April 17, 2011
SURE, THEY'D RATHER KILL THEM IN THE WOMB, BUT...:
The Anti-Immigration Crusader (JASON DePARLE, 4/17/11, NY Times)
Three decades ago, a middle-aged doctor sat outside his northern Michigan home and saw a patch of endangered paradise.A beekeeper and amateur naturalist of prodigious energy, John Tanton had spent two decades planting trees, cleaning creeks and suing developers, but population growth put ever more pressure on the land. Though fertility rates had fallen, he saw a new threat emerging: soaring rates of immigration.
Time and again, Dr. Tanton urged liberal colleagues in groups like Planned Parenthood and the Sierra Club to seek immigration restraints, only to meet blank looks and awkward silences.
“I finally concluded that if anything was going to happen, I would have to do it myself,” he said.
Improbably, he did. From the resort town of Petoskey, Mich., Dr. Tanton helped start all three major national groups fighting to reduce immigration, legal and illegal, and molded one of the most powerful grass-roots forces in politics. The immigration-control movement surged to new influence in last fall’s elections and now holds near veto power over efforts to legalize any of the 11 million illegal immigrants in the United States.

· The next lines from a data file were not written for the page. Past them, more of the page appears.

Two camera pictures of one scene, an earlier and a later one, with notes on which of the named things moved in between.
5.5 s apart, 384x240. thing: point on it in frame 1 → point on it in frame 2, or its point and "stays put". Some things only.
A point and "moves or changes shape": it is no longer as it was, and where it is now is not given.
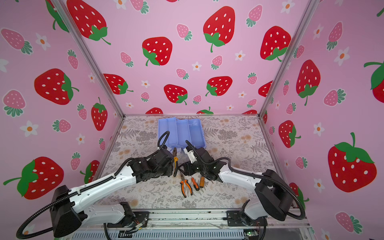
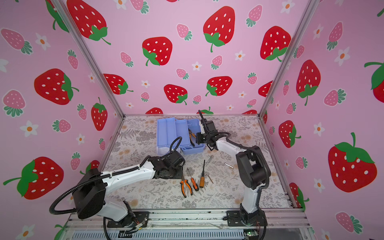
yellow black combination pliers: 176,159 moves or changes shape
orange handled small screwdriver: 195,184 stays put
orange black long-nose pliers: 183,180 stays put
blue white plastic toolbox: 181,130 stays put

One group that Dr. Tanton nurtured, Numbers USA, doomed President George W. Bush’s legalization plan four years ago by overwhelming Congress with protest calls. Another, the Federation for American Immigration Reform, or FAIR, helped draft the Arizona law last year to give the police new power to identify and detain illegal immigrants.

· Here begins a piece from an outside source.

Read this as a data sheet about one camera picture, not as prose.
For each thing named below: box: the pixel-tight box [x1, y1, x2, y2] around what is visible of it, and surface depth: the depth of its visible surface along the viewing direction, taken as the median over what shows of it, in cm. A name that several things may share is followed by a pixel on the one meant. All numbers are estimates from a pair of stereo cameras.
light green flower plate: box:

A third organization, the Center for Immigration Studies, joined the others in December in defeating the Dream Act, which sought to legalize some people brought to the United States illegally as children. [...]
While Dr. Tanton’s influence has been extraordinary, so has his evolution — from apostle of centrist restraint to ally of angry populists and a man who increasingly saw immigration through a racial lens.

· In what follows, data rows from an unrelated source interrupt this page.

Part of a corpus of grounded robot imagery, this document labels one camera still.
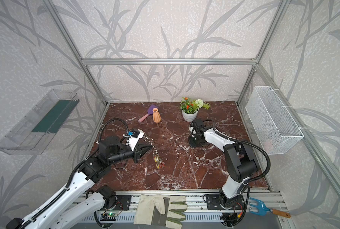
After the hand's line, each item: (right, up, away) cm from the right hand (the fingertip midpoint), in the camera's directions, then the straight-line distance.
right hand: (191, 139), depth 94 cm
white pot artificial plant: (-1, +21, +4) cm, 21 cm away
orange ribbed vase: (-25, +15, +8) cm, 30 cm away
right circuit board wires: (+20, -38, -21) cm, 47 cm away
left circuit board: (-44, -36, -22) cm, 61 cm away
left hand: (-21, +2, -26) cm, 33 cm away
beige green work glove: (-20, -31, -23) cm, 44 cm away

Mindful that the early-20th-century fight to reduce immigration had been marred by bigotry, Dr. Tanton initially emphasized FAIR’s identity as a “centrist group” and made arguments aimed at liberals and minorities. He allowed few local FAIR chapters, warning that a stray demagogue might “go off half-cocked and spoil the whole effort.”
When a member of FAIR wrote that Hispanic immigrants should be shot — because they “multiply like a bunch of rats” — a staff member offered to refund his dues. Early supporters included Senator Eugene McCarthy of Minnesota and Warren E. Buffett.
Now FAIR’s signature event is an annual gathering of talk radio hosts, where earnest policy pitches share time with the kind of battle cries Dr. Tanton once feared. This year’s event mixed discussion of job losses among minorities with calls to use Tomahawk missiles on Tijuana drug lords, while a doubter of President Obama’s birth certificate referred to “the undocumented worker” in the White House. Leading allies include Sheriff Joe Arpaio of Maricopa County, whose sweeps of Latino neighborhoods around Phoenix have prompted a federal investigation.
While the whole movement grew more vehement as illegal immigration increased, Dr. Tanton seemed especially open to provocative allies and ideas. He set off a storm of protests two decades ago with a memorandum filled with dark warnings about the “Latin onslaught.” Word soon followed that FAIR was taking money from the Pioneer Fund, a foundation that promoted theories of the genetic superiority of whites.